Given these silences in our data, most of the data is actually from the 8th, the day Donald Trump got banned from Twitter. He was banned at 3:21 pm (8:21 pm UTC), which is about five hours before the last tweet posted in this dataset [4].  

There are a few noticeable peaks in the dataset, namely, at 8 pm January 7th and 6 am January 8th. These peaks are not necessarily insignificant, but it is worth noting that because of Twitter API rules, the number of tweets collected for this dataset is limited, and these peaks may not be when the usage of the hashtag peaked overall. We can see that the most concentrated hour of conversation about the event in the hours we have data from was 8-9 pm on January 7th.

The first spike (8 pm Jan. 7 UTC, 3 pm Jan, 7 EST) occurred around when the first White House officials associated with President Donald Trump and White House security began to step down. This is also when Speaker of the House Nancy Pelosi spoke publicly about impeachment possibilities and the potential to invoke the 25th amendment to remove Trump from office (CNN). It is likely that this spurred on the conversation surrounding impeachment [4]. 

The second spike (6 am Jan. 8 UCT, 1 am Jan. 8 EST), is more difficult to explain. There were no significant updates in the news cycle at that time. That being said, this spike is relatively small (a jump of 2k tweets in an hour from the previous few hours) and occurs at waking time for those in UTC. It is likely that it represents the overlap of waking hours for those in the United States and those in other parts of the world. 

These spikes in conversation reveal relatively little about what was going on during the course of this three-day period. Because our data from the 7th is limited to 7-11 pm UTC, we cannot evaluate true trends in conversation volume over time. The 8th has more data, but crucially is missing the hours between 11 am and 3 pm UTC, making it difficult to evaluate the potential cause of the drop in conversation between 11 am and 3 pm. It would make sense that usage of the phrase or words “capitol riot” would drop off as time went on, but the stark difference in volume between 11 am and 3 pm will remain unexplained until future researchers can obtain and analyze more data from over the course of the 6th, 7th, and 8th of January.

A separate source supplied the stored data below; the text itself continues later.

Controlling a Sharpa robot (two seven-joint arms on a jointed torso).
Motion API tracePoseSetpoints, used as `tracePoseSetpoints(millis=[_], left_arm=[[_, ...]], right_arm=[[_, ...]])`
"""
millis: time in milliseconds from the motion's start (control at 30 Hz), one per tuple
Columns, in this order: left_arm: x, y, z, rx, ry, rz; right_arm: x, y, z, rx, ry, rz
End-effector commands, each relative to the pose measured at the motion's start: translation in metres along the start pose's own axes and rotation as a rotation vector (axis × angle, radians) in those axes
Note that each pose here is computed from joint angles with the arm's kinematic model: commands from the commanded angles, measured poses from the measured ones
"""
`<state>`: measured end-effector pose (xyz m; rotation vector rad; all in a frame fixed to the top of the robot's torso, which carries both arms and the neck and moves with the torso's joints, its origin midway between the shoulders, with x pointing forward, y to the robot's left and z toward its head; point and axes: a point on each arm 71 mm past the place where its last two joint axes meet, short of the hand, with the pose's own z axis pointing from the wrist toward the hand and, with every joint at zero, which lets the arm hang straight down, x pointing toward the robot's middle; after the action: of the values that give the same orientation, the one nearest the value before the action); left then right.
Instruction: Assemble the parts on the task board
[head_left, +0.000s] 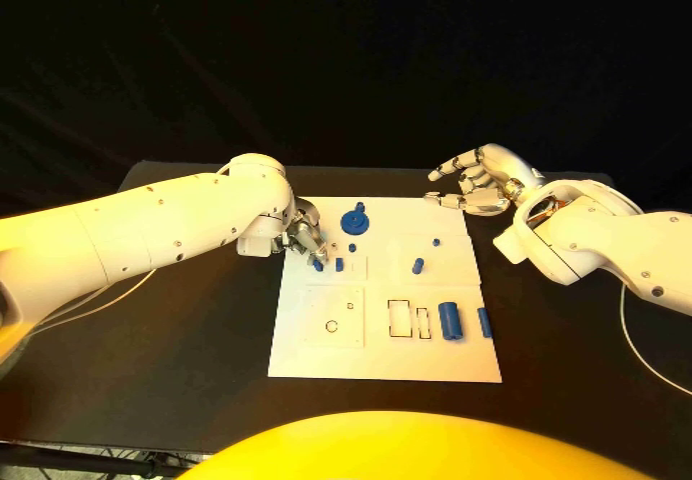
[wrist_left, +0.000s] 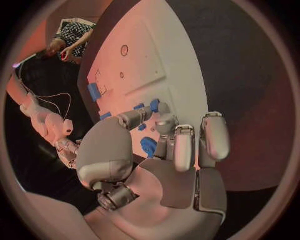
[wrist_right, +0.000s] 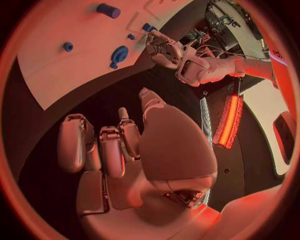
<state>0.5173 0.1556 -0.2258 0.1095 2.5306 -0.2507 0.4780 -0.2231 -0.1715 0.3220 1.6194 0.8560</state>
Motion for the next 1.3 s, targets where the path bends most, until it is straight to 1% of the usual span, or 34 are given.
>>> tracePoseSetpoints(millis=[33, 1100, 1300], left_arm=[[0.0080, -0.0003, 0.0041, -0.004, 0.034, 0.012], [0.0058, 0.0014, 0.0045, -0.010, 0.008, 0.008], [0.0042, 0.0024, 0.0039, -0.008, -0.008, -0.004]], right_arm=[[0.0007, 0.0013, -0.0003, -0.014, 0.005, -0.010], [0.0003, 0.0014, -0.0009, -0.016, 0.003, -0.010], [0.0002, 0.0012, -0.0010, -0.016, 0.003, -0.010]])
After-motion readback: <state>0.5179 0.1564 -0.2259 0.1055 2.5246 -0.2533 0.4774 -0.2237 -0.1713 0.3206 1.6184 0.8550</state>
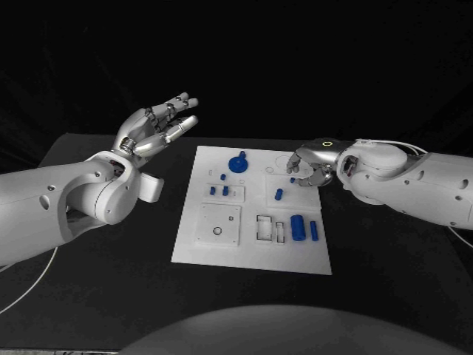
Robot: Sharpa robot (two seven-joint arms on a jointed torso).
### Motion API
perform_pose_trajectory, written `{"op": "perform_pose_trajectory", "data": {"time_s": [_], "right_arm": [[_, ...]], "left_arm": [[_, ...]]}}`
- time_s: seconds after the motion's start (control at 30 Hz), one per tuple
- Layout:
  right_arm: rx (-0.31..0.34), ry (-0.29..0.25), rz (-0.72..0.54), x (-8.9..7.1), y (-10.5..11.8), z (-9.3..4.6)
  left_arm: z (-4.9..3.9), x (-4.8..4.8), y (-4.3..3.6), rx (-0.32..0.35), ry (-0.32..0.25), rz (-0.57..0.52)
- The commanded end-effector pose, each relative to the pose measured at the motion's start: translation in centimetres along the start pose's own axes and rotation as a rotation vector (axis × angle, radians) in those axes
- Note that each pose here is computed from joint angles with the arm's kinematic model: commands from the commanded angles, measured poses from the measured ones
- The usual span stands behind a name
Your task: Assemble the parts on the task board
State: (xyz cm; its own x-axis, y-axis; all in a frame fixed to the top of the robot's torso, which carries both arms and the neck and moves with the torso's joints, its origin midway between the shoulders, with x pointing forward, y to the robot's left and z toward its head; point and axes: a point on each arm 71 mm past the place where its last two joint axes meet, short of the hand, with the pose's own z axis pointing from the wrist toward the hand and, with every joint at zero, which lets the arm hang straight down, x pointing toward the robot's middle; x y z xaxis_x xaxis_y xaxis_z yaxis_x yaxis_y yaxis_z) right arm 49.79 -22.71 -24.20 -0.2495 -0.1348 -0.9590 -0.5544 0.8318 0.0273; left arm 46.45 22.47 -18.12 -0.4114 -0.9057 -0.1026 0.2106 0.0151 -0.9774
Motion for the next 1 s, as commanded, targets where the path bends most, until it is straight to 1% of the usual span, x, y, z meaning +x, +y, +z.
{"op": "perform_pose_trajectory", "data": {"time_s": [0.03, 0.3, 0.67, 0.77, 1.0], "right_arm": [[-0.024, -0.031, -0.020, 0.2, 0.2, 0.0], [-0.011, -0.056, -0.054, 0.5, 0.0, 0.0], [0.007, -0.060, -0.067, 0.9, -0.4, 0.4], [0.010, -0.058, -0.069, 1.1, -0.4, 0.7], [0.013, -0.033, -0.065, 1.5, -0.5, 1.1]], "left_arm": [[0.01, 0.58, 0.04, -0.003, 0.050, -0.026], [-0.07, 0.56, 0.26, -0.019, 0.053, -0.020], [-0.22, 0.37, 0.38, -0.037, 0.051, -0.016], [-0.28, 0.25, 0.41, -0.040, 0.052, -0.015], [-0.23, 0.20, 0.39, -0.033, 0.054, -0.007]]}}
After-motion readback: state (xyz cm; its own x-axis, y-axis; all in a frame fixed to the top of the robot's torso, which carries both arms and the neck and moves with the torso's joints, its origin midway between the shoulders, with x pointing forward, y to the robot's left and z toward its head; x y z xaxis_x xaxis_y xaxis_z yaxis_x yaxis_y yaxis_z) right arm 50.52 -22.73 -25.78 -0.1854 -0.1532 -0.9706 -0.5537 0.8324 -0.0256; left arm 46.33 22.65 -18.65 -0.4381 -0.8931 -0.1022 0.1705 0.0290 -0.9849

Critically speaking, this timeline reveals the lack of knowledge we really have about the conversation. The fact that it is Twitter data is limiting enough on its own, but moreover, it’s apparent that the conversation over the few days following the riot is difficult to document because of its high volume. Our picture of what was going on over Twitter is severely limited to those tweets the API allowed to be recorded within certain timeframes. As such, the following analysis is limited to a series of small snapshots of the overall dataset, and may not be representative of the conversation as it was occurring in real-time.

Our Work Plan

Due to the large size of our corpus and the limited computational power of our local computer, we developed meaningful ways to scale down the corpus while maintaining the corpus’s robustness. One such way we did this was by removing duplicate tweets from our corpus. The majority of the Tweets in our corpus (and Tweets generally) are retweets. So, we tallied the number of unique tweets that occurred in the corpus multiple times, then made a new dataset with only unique tweets. Importantly, each unique tweet had additional metadata on how many times it occurred in the original corpus. This way, we had a smaller dataset to work with, but one that maintained nearly all of the important information of the original dataset.

Extra Tweet information from the TAGS data, such as hashtags, and if the tweet contained an image and a respective hyperlink to the image, was also added as useful metadata. All Tweet’s body text was cleaned to remove textual artifacts. This data cleaning allowed for some early exploratory data analysis, such as visualizing hashtag data and body text tokens in a word cloud.

Ideology scores were run on the top 100 Retweeted Text-only tweets, and also on the top 100 Retweeted tweets containing images. This partisanship analysis allowed us to use ‘ideological position’ as a rough independent variable in our analysis. This was especially useful, as Twitter’s liberal bias is well documented, and the keywords ‘riot’ and ‘#riots’ used to collect the data introduce a certain bias in our dataset: the events at the capitol on January 6th may be called ‘riot’ by some, and a ‘demonstration’ by others. Introducing ideology metrics allowed us to better identify conservative voices within our corpus. See technical specifications below for more details on the partisanship score process.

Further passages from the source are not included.